Руслану казалось, что он – уже не он, всего лишь остатки телесной оболочки, послушно выполняющей все, что хочет эта женщина, а его самого уже почти нет, улетел куда-то, почти умер. Конец всему, больше не будет – ни нежности, ни счастья, ни любви, ни его любимых книг; ночь и темнота вытеснили все из его жизни, осталась только одна эта демоническая женщина.

Почему не боялась, что зайдет муж? – наверное, знала, знала наверняка, что тот ни за что не зайдет.

Еще, еще. Сколько это продолжалось? Она издала долгий, мучительный стон и рухнула на постель. Потом встала и, двигаясь как сомнамбула, почти не открывая глаз, подхватила брошенный в углу халатик, накинула на плечи и уплыла в синюю ночь, распахнув полы как летучая мышь.
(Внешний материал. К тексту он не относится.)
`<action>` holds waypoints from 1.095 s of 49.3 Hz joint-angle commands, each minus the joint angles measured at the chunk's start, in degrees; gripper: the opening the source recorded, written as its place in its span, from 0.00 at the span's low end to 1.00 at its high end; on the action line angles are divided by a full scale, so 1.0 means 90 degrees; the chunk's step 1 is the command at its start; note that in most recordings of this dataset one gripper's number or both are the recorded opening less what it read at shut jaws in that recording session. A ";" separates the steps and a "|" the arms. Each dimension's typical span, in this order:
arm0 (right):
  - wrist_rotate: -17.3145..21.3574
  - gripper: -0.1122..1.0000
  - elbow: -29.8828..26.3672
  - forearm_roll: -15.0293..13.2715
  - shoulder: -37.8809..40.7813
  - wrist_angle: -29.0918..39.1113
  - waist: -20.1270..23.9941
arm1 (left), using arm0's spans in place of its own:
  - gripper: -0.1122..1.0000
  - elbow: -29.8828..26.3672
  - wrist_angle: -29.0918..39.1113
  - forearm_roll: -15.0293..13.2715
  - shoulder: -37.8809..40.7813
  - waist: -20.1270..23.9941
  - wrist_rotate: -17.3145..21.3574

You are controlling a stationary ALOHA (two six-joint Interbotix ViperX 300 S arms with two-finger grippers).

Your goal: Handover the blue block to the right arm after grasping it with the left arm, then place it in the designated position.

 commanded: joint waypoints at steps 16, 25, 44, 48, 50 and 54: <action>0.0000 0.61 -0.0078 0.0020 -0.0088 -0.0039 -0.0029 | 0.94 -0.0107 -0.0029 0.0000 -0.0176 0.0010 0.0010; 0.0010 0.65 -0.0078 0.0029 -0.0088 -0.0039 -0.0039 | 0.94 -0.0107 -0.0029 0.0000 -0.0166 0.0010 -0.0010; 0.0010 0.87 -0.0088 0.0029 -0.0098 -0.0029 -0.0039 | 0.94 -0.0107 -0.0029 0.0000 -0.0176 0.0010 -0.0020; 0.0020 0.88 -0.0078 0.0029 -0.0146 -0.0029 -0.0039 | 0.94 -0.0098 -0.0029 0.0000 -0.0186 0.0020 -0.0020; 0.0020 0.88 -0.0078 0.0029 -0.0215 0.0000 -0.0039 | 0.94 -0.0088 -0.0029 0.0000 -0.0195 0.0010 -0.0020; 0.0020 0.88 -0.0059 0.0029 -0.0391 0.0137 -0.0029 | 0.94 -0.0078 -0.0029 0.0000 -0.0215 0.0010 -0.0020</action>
Не поворачивая головы, бросила скрипучее: «Подбери трусы на полу галереи, племянничек». Ни поцелуя, ни человеческих слов на прощанье.

Руслан чувствовал себя растоптанным. В том, что произошло, не было ни любви, ни даже влечения. Она взяла его как секс-машину, с таким же успехом можно было бы взять осла или красавца дога.

Наутро жена дяди приготовила завтрак, они втроем позавтракали, говорили мало, потом Руслан уехал на троллейбусе к морю. Больше не виделись. Ни с Рустамом, ни с его женой.

Тогда он думал, что вышел за рамки, нарушил все мыслимые нормы приличия. Теперь он видел это совсем по-другому. В ту ночь приходила не просто женщина. Его посетила смерть. Бездушная, жестокая смерть, привычно выполняющая свою работу. Она пришла не забрать его – только предупредить. Чтобы он понял, какова эта смерть на самом деле, и какой дорогой он, Руслан, придет к своему концу.

* * *

И вот, пожалуйста – его новая приятельница с самого дна. Так низко ты еще никогда не падал. Надо проверить, дно ли это. Если дно, то теперь единственный путь – это наверх. Значит, все не так плохо. Значит, теперь это его социальное окружение, круг его желаний, круг удовольствий, если можно так выразиться, и круг его людей. Как-то трудно с этим согласиться. Но, наверное, это именно она. За мной, наконец, пришла моя смерть. В виде этой веселой бродяжки. Она просто выполняет свой долг, свое предназначение. И мне… Зачем противиться, если это судьба? Надо попробовать обмануть свои чувства, сделать эдакую мысленную загогулину, придется выпить вина. Дежавю. Садулай, она говорила?

Прочел вслух стишки о Кубла Хане. Положено по Картасару читать именно эти стихи.

– In Xanadu did Kubla Khan A stately pleasure-dome decree[14 - In Xanadu did Kubla Khan а stately pleasure-dome decree – построил в Занаду Кубла Хан чертог, дом удовольствий (англ.). Сэмюэл Тэйлор Кольридж – английский поэт-романтик.].

– Говоришь с акцентом, по-английски чешешь… Иностранец? – спросила бродяжка. Симпатии в ее голосе было теперь значительно меньше. – Поляк? Полячки – суки, а поляки – все как один, жулики и пройдохи.

– Помесь. Скорее, русский.

– Русских люблю. Но ты не похож. Слишком хорошенький, смазливенький, что ли. Ладно, для меня и такой русский сойдет.